Jakub Ruzicka jruzicka at redhat.com
Wed Sep 5 16:06:48 UTC 2018


Hey,

On Thu, Aug 30, 2018 at 12:06 PM, Neal Gompa <ngompa13 at gmail.com> wrote:

> On Thu, Aug 30, 2018 at 5:48 AM Javier Pena <jpena at redhat.com> wrote:
> >
> > Hi all,
> >
> > As you're probably aware, there is an OpenStack rpm-packaging project
> [1], where the RDO community has been collaborating with people from other
> rpm-based distributions. We have been successful in reusing some tools
> created by that project [2][3], but we've never been able to reuse the spec
> file templates generated by the project, besides openstack-macros and some
> python 3 tests done during the Rocky cycle.
> >
> > As a community, we need to decide what we want our involvement in the
> project to be:
> >
> > - Only get involved in the tooling side, if we have no plans to reuse
> the spec templates in the future.
> > - Try a deeper integration with the specs.
> > - Other alternatives?
> >
> > Each option will carry its own consequences, e.g. if we stop
> contributing to the spec templates we should stop the 3rd party CI jobs and
> VMs that support them.
> >
> > Please contribute to the discussion on this thread.
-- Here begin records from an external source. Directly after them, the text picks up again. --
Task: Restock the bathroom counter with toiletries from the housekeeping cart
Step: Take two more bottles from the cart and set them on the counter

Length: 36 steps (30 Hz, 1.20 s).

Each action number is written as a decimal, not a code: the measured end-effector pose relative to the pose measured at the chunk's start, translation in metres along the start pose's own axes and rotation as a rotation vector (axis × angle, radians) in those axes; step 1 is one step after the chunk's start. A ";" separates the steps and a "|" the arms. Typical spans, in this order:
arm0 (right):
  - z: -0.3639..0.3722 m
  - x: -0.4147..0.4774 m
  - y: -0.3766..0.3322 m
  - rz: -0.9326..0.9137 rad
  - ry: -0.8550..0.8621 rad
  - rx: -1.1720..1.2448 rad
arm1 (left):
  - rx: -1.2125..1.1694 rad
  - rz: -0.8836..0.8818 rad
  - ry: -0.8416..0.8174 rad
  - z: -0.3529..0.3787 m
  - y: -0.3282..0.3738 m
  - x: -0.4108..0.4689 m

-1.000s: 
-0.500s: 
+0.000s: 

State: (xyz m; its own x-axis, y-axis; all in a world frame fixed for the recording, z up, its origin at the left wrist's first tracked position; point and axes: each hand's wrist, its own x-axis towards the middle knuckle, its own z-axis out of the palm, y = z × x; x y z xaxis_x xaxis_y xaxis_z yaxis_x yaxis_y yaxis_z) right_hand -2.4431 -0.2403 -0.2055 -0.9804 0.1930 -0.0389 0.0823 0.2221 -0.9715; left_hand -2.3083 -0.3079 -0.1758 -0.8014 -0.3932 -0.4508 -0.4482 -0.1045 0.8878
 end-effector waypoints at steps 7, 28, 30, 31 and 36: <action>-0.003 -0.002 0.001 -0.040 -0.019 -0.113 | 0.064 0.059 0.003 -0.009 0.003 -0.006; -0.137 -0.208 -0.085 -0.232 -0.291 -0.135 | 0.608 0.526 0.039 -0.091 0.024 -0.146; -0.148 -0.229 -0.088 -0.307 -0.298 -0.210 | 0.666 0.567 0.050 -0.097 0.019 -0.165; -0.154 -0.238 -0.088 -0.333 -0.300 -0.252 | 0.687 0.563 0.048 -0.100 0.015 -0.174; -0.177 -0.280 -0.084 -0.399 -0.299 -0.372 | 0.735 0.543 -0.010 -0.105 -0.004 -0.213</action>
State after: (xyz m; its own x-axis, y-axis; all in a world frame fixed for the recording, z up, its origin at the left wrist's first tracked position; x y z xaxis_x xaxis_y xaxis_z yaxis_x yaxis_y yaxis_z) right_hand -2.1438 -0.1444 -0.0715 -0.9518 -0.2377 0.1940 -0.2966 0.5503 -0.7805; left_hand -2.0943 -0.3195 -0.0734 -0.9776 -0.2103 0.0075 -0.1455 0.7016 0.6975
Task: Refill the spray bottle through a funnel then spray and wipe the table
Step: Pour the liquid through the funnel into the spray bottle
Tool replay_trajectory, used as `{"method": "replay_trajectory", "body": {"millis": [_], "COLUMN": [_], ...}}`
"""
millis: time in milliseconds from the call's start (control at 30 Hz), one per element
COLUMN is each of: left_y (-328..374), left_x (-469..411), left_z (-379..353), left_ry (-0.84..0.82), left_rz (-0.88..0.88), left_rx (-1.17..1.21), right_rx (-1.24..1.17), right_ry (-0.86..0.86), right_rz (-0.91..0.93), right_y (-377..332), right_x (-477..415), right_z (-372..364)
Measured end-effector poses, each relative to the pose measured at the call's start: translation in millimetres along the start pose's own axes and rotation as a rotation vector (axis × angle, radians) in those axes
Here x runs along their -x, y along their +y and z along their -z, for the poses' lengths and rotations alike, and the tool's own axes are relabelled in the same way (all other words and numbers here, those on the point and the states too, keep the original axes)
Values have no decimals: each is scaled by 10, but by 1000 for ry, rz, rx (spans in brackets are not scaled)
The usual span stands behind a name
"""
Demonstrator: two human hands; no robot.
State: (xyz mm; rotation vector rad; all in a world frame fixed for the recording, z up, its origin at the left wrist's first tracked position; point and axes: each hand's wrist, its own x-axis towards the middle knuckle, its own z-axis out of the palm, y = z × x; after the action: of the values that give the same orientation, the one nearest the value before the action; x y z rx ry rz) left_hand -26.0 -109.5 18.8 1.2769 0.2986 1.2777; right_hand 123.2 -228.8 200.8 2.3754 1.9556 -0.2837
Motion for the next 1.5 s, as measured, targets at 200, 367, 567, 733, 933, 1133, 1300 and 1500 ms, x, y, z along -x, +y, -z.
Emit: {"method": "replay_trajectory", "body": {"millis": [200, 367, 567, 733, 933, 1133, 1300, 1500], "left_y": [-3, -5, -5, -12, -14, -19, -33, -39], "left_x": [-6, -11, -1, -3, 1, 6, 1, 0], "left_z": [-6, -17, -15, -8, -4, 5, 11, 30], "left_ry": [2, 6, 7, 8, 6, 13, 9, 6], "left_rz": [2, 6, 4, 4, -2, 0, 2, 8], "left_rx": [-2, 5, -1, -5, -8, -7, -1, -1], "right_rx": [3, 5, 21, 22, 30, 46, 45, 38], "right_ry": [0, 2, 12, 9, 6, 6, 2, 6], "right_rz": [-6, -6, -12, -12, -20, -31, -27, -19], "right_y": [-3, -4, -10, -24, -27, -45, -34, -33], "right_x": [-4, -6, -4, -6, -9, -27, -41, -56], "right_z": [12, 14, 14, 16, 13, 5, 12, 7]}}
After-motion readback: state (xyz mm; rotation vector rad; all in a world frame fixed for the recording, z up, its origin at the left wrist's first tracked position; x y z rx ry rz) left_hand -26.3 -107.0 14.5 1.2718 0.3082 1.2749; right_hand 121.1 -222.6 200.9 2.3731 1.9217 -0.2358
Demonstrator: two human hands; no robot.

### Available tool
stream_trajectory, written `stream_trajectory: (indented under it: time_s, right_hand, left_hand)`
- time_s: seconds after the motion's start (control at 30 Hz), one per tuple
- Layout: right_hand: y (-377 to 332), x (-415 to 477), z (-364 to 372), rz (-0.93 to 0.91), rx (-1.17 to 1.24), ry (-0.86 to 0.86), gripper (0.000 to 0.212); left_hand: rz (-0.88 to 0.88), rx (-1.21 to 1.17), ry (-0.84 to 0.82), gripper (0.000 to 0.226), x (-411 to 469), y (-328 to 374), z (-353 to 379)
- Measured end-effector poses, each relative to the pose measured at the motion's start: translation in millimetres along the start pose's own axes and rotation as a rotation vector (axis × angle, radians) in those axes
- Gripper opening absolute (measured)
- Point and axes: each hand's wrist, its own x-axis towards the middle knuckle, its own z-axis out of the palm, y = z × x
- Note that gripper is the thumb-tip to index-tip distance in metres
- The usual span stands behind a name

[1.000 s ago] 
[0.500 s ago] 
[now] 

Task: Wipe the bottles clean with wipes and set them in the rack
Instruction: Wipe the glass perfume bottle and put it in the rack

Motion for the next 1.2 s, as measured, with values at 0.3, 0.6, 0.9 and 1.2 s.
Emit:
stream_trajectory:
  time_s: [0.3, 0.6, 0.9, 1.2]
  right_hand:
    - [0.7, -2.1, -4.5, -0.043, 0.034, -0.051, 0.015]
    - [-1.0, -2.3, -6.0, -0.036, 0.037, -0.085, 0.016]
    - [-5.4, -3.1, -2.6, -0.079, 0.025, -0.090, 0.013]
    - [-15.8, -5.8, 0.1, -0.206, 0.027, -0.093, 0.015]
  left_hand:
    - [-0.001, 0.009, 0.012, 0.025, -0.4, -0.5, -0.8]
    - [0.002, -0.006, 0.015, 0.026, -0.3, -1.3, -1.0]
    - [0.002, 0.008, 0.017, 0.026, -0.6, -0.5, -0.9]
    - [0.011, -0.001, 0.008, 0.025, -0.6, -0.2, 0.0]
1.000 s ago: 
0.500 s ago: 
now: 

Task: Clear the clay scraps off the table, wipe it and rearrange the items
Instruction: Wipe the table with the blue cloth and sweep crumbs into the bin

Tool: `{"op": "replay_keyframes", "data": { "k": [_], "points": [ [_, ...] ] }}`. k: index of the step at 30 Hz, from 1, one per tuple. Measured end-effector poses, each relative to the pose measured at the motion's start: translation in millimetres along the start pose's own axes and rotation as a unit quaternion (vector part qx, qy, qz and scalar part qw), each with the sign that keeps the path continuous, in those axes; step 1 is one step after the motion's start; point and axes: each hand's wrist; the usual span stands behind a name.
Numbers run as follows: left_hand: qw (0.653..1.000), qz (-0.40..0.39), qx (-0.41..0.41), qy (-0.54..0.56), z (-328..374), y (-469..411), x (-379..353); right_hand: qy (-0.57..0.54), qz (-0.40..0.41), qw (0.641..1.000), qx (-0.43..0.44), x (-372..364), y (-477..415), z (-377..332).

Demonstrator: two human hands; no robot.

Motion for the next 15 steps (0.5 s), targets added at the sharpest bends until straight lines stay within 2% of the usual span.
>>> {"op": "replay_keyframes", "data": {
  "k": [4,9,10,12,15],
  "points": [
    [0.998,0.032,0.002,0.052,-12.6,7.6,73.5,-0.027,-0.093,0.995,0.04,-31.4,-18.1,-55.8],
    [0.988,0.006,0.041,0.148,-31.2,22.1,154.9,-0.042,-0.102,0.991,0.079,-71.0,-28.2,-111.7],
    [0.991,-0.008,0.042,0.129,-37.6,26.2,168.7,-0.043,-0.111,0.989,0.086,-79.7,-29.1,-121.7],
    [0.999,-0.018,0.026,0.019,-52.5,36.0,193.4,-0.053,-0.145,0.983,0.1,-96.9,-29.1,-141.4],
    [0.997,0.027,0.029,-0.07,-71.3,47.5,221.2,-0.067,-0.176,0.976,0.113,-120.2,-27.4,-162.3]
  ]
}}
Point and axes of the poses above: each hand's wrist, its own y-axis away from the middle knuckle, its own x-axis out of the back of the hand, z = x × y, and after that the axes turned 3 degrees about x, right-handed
We will vote for a
> final decision during the next RDO Community meeting on September 5th.
> >
>
> I suspect the reason that we haven't been able to leverage the
> OpenStack spec templates is because they're based on SUSE's Python
> "singlespec" system.
>
This model of generating flavor subpackages as OpenStack and SUSE
> Python packages is rather nice, and I've wanted to bring it to Fedora
> as well[1]. Though people were interested in the idea, no one
> particularly stepped up to help support exploring the endeavor, which
> implied to me that we'd rather spin our wheels around with complex
> migration paths as we're doing now for the Python 2 -> Python 3
> transition.
>

Can't resist a little rant here... I'm not at all happy with how the py2 ->
py3 migration was solved in Fedora. Debian has multi-pyhon support for like
a decade where py sources are simply compiled to all compatible python
versions you have installed. suse has singlespec. Fedora's approach is
brute force and not generic at all. So I'm all in favor to actually
introducing some order to the chaos, it's worth a try.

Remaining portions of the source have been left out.